3 Steps to Heaven (1995) from Tuna

3 Steps to Heaven is a 1995 TV movie from the UK which has finally come to DVD in 2005, after having virtually disappeared in the interim.

Katrin Cartlidge plays a middle-aged Londoner having an affair with a young man, who turns up dead in the river. She decides to revenge his death, and starts investigating his last night starting with a nightclub. She determines the identity of the last three people to see him alive, and surmises that they killed him. Her three targets include a wealthy drug addict who's into the mob for a lot of money, an aging TV actress, and a bisexual MP in big trouble over a sex scandal. As a killer, Cartlidge is totally inept. That turns out to be a good thing, because she's equally inept as a detective.

This film was either intended as a dark comedy, or a thriller. Whether it was intended as a comedy or not, the laughs seemed unintentional, and I found myself laughing at the filmmakers, rather than at the material. It also was not especially thrilling. As one reviewer put it:

"At times, the film follows a fairly realistic path. However, other times is swerves into the ludicrous with a hit man that dances ballet before throwing his victim off a building and a local politician who acts simultaneously brazen and ashamed at his public outing."
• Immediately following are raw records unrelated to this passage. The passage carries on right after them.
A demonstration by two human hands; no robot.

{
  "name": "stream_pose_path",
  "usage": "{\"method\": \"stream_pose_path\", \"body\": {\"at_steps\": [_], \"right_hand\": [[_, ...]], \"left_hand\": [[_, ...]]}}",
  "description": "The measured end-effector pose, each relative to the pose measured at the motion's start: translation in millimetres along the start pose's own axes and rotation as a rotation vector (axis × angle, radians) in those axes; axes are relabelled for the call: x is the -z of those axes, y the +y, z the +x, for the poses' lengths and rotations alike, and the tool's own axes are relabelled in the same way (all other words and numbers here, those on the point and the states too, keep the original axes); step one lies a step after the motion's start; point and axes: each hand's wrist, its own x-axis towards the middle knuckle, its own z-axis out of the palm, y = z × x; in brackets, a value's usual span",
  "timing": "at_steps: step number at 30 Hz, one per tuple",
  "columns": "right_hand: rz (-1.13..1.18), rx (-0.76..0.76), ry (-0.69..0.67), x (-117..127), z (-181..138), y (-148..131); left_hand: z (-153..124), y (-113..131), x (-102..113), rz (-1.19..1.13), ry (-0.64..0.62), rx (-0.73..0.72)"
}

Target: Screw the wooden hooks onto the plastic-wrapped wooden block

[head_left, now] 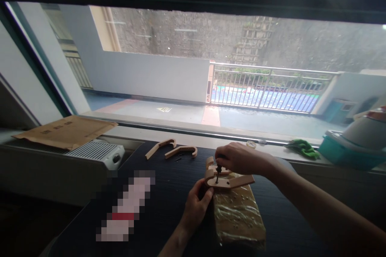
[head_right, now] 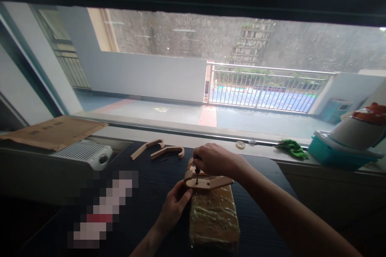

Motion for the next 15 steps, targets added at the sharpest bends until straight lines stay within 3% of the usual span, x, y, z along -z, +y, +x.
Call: {"method": "stream_pose_path", "body": {"at_steps": [6, 10, 15], "right_hand": [[-0.052, 0.042, -0.091, 12.4, -5.3, -6.2], [-0.036, 0.122, -0.079, 6.5, -5.3, -7.7], [-0.005, 0.085, -0.059, -2.4, 1.4, -1.2]], "left_hand": [[-1.2, -1.7, 0.7, 0.001, -0.001, 0.005], [0.0, -5.8, 2.1, 0.017, -0.006, -0.006], [-0.9, -4.2, 1.8, 0.014, 0.002, 0.002]]}}
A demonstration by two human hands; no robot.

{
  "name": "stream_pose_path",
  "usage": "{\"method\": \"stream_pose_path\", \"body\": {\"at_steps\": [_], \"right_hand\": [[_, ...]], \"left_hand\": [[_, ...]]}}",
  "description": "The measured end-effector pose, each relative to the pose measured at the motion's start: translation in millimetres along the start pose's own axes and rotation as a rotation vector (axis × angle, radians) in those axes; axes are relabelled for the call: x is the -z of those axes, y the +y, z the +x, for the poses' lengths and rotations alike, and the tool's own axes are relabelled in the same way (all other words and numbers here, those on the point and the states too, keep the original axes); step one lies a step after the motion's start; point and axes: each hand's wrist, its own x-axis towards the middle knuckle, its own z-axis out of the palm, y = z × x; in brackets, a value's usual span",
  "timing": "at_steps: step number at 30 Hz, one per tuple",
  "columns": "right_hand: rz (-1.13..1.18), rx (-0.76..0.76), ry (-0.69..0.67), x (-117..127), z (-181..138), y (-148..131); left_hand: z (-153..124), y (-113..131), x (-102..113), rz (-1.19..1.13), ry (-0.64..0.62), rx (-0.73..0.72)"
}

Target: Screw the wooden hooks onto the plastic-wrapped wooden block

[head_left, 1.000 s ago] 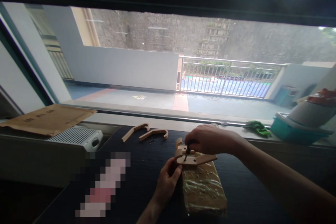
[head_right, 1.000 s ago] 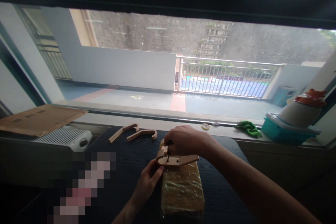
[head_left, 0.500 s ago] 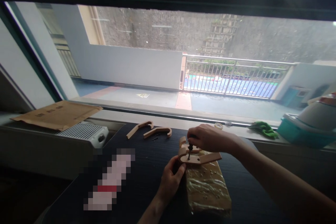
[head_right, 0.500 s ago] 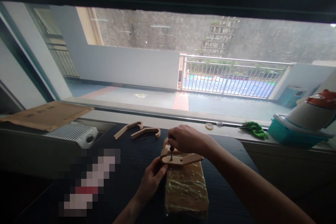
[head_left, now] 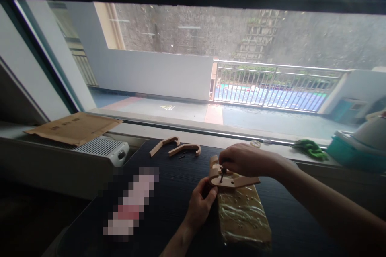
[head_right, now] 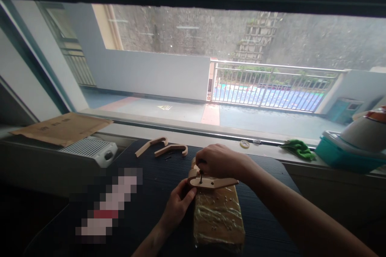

Cartlidge shows full frontal and rear nudity, which I applaud, but there's nothing else of interest here and overall it seems amateurish.



  • widescreen


Katrin Cartlidge shows full frontal and rear nudity

There is also male full-frontal nudity

The Critics Vote ...

  • No major reviews online


The People Vote ...

  • IMDB summary. IMDb voters score it 6.1/10, but based on only 46 votes.
The meaning of the IMDb score: 7.5 usually indicates a level of excellence equivalent to about three and a half stars from the critics. 6.0 usually indicates lukewarm watchability, comparable to approximately two and a half stars from the critics. The fives are generally not worthwhile unless they are really your kind of material, equivalent to about a two star rating from the critics, or a C- from our system. Films rated below five are generally awful even if you like that kind of film - this score is roughly equivalent to one and a half stars from the critics or a D on our scale. (Possibly even less, depending on just how far below five the rating is.

Our own guideline:

  • A means the movie is so good it will appeal to you even if you hate the genre.
  • B means the movie is not good enough to win you over if you hate the genre, but is good enough to do so if you have an open mind about this type of film. Any film rated B- or better is recommended for just about anyone. In order to rate at least a B-, a film should be both a critical and commercial success. Exceptions: (1) We will occasionally rate a film B- with good popular acceptance and bad reviews, if we believe the critics have severely underrated a film. (2) We may also assign a B- or better to a well-reviewed film which did not do well at the box office if we feel that the fault lay in the marketing of the film, and that the film might have been a hit if people had known about it. (Like, for example, The Waterdance.)
  • C+ means it has no crossover appeal, but will be considered excellent by people who enjoy this kind of movie. If this is your kind of movie, a C+ and an A are indistinguishable to you.
  • C means it is competent, but uninspired genre fare. People who like this kind of movie will think it satisfactory. Others probably will not.
  • C- indicates that it we found it to be a poor movie, but genre addicts find it watchable. Any film rated C- or better is recommended for fans of that type of film, but films with this rating should be approached with caution by mainstream audiences, who may find them incompetent or repulsive or both. If this is NOT your kind of movie, a C- and an E are indistinguishable to you.
  • D means you'll hate it even if you like the genre. We don't score films below C- that often, because we like movies and we think that most of them have at least a solid niche audience. Now that you know that, you should have serious reservations about any movie below C-. Films rated below C- generally have both bad reviews and poor popular acceptance.
  • E means that you'll hate it even if you love the genre.
  • F means that the film is not only unappealing across-the-board, but technically inept as well.


Based on this description, this film is a D+. There's no good reason to watch it except for Katrin Cartlidge's nudity.